The listing is to be duplicated in full, exactly as written.

■ DATA RECORDS:
----
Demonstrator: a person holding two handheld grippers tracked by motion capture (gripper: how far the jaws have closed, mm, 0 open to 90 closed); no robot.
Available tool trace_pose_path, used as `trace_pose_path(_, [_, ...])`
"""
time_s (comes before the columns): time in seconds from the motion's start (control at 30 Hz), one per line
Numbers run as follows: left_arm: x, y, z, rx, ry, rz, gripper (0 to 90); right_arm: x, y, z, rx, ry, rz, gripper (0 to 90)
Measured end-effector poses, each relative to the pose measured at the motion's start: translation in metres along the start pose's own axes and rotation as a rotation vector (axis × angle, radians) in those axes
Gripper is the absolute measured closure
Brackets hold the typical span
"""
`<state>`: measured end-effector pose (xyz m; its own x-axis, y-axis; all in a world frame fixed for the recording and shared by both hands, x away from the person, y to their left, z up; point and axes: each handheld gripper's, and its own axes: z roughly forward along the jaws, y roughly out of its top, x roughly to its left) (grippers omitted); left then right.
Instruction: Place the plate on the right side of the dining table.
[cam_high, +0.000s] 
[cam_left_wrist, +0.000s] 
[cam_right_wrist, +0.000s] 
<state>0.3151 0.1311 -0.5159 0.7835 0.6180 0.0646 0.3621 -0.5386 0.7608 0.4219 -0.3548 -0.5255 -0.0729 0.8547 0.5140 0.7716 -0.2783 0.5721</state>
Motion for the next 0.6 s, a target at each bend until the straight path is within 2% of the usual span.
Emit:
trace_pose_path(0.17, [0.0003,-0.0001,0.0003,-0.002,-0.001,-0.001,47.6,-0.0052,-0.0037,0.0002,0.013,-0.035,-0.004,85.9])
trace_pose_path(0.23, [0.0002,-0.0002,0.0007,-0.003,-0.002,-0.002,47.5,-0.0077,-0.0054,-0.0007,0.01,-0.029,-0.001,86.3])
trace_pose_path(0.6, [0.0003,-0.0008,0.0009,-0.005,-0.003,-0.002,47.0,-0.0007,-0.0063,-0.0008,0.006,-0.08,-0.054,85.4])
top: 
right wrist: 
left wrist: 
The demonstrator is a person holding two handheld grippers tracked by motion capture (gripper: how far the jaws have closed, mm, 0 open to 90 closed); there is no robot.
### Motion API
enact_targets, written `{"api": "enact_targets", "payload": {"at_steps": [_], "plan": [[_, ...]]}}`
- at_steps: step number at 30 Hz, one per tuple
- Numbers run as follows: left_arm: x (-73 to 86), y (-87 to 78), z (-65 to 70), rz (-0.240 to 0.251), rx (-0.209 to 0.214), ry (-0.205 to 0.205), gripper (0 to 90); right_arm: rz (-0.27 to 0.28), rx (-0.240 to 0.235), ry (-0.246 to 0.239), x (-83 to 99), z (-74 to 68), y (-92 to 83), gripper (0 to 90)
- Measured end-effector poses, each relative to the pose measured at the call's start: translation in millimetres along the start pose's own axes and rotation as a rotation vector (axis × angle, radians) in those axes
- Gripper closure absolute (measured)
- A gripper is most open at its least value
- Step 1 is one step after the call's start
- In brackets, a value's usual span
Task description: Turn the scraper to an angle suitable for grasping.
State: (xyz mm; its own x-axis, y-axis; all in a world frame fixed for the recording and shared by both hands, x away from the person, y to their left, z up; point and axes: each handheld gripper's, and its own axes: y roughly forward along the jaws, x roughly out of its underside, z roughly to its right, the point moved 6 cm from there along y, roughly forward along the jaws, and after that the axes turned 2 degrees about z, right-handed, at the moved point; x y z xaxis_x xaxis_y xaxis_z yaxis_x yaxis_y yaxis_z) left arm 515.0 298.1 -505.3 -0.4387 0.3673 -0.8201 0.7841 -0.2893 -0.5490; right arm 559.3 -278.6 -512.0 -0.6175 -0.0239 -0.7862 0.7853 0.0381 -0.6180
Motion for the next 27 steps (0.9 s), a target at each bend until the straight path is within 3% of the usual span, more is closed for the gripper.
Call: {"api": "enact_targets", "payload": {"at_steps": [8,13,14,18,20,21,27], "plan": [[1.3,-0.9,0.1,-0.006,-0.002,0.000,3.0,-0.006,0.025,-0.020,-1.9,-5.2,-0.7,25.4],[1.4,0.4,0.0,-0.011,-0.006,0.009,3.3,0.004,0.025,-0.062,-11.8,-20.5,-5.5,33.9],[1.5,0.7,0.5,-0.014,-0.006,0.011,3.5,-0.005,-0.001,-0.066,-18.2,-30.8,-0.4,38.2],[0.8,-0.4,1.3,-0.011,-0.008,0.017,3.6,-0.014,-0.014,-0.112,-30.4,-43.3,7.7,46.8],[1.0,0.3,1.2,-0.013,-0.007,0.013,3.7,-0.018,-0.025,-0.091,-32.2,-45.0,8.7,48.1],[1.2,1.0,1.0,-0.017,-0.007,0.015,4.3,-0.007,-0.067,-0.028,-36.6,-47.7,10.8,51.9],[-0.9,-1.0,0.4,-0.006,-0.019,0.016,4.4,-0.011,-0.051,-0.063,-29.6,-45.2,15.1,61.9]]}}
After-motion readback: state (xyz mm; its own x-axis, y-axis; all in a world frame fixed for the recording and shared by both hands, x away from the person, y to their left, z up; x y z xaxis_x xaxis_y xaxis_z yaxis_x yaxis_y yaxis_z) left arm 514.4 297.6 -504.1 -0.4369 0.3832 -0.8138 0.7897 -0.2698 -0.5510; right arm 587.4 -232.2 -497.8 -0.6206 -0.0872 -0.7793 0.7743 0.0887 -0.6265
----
■ RESPONSE TO THE TASK:
Demonstrator: a person holding two handheld grippers tracked by motion capture (gripper: how far the jaws have closed, mm, 0 open to 90 closed); no robot.
Available tool trace_pose_path, used as `trace_pose_path(_, [_, ...])`
"""
time_s (comes before the columns): time in seconds from the motion's start (control at 30 Hz), one per line
Numbers run as follows: left_arm: x, y, z, rx, ry, rz, gripper (0 to 90); right_arm: x, y, z, rx, ry, rz, gripper (0 to 90)
Measured end-effector poses, each relative to the pose measured at the motion's start: translation in metres along the start pose's own axes and rotation as a rotation vector (axis × angle, radians) in those axes
Gripper is the absolute measured closure
Brackets hold the typical span
"""
`<state>`: measured end-effector pose (xyz m; its own x-axis, y-axis; all in a world frame fixed for the recording and shared by both hands, x away from the person, y to their left, z up; point and axes: each handheld gripper's, and its own axes: z roughly forward along the jaws, y roughly out of its top, x roughly to its left) (grippers omitted); left then right.
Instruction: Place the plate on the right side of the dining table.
[cam_high, +0.000s] 
[cam_left_wrist, +0.000s] 
[cam_right_wrist, +0.000s] 
<state>0.3151 0.1311 -0.5159 0.7835 0.6180 0.0646 0.3621 -0.5386 0.7608 0.4219 -0.3548 -0.5255 -0.0729 0.8547 0.5140 0.7716 -0.2783 0.5721</state>
Motion for the next 0.6 s, a target at each bend until the straight path is within 2% of the usual span.
Emit:
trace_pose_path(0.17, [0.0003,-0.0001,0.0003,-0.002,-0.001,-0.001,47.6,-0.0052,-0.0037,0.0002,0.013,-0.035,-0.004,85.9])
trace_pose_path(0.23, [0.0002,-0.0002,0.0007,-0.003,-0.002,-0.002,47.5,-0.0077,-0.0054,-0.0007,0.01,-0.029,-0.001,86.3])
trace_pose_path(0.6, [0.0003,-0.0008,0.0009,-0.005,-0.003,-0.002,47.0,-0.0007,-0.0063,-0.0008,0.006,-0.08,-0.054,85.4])
top: 
right wrist: 
left wrist: 
The demonstrator is a person holding two handheld grippers tracked by motion capture (gripper: how far the jaws have closed, mm, 0 open to 90 closed); there is no robot.
### Motion API
enact_targets, written `{"api": "enact_targets", "payload": {"at_steps": [_], "plan": [[_, ...]]}}`
- at_steps: step number at 30 Hz, one per tuple
- Numbers run as follows: left_arm: x (-73 to 86), y (-87 to 78), z (-65 to 70), rz (-0.240 to 0.251), rx (-0.209 to 0.214), ry (-0.205 to 0.205), gripper (0 to 90); right_arm: rz (-0.27 to 0.28), rx (-0.240 to 0.235), ry (-0.246 to 0.239), x (-83 to 99), z (-74 to 68), y (-92 to 83), gripper (0 to 90)
- Measured end-effector poses, each relative to the pose measured at the call's start: translation in millimetres along the start pose's own axes and rotation as a rotation vector (axis × angle, radians) in those axes
- Gripper closure absolute (measured)
- A gripper is most open at its least value
- Step 1 is one step after the call's start
- In brackets, a value's usual span
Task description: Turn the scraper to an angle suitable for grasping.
State: (xyz mm; its own x-axis, y-axis; all in a world frame fixed for the recording and shared by both hands, x away from the person, y to their left, z up; point and axes: each handheld gripper's, and its own axes: y roughly forward along the jaws, x roughly out of its underside, z roughly to its right, the point moved 6 cm from there along y, roughly forward along the jaws, and after that the axes turned 2 degrees about z, right-handed, at the moved point; x y z xaxis_x xaxis_y xaxis_z yaxis_x yaxis_y yaxis_z) left arm 515.0 298.1 -505.3 -0.4387 0.3673 -0.8201 0.7841 -0.2893 -0.5490; right arm 559.3 -278.6 -512.0 -0.6175 -0.0239 -0.7862 0.7853 0.0381 -0.6180
Motion for the next 27 steps (0.9 s), a target at each bend until the straight path is within 3% of the usual span, more is closed for the gripper.
Call: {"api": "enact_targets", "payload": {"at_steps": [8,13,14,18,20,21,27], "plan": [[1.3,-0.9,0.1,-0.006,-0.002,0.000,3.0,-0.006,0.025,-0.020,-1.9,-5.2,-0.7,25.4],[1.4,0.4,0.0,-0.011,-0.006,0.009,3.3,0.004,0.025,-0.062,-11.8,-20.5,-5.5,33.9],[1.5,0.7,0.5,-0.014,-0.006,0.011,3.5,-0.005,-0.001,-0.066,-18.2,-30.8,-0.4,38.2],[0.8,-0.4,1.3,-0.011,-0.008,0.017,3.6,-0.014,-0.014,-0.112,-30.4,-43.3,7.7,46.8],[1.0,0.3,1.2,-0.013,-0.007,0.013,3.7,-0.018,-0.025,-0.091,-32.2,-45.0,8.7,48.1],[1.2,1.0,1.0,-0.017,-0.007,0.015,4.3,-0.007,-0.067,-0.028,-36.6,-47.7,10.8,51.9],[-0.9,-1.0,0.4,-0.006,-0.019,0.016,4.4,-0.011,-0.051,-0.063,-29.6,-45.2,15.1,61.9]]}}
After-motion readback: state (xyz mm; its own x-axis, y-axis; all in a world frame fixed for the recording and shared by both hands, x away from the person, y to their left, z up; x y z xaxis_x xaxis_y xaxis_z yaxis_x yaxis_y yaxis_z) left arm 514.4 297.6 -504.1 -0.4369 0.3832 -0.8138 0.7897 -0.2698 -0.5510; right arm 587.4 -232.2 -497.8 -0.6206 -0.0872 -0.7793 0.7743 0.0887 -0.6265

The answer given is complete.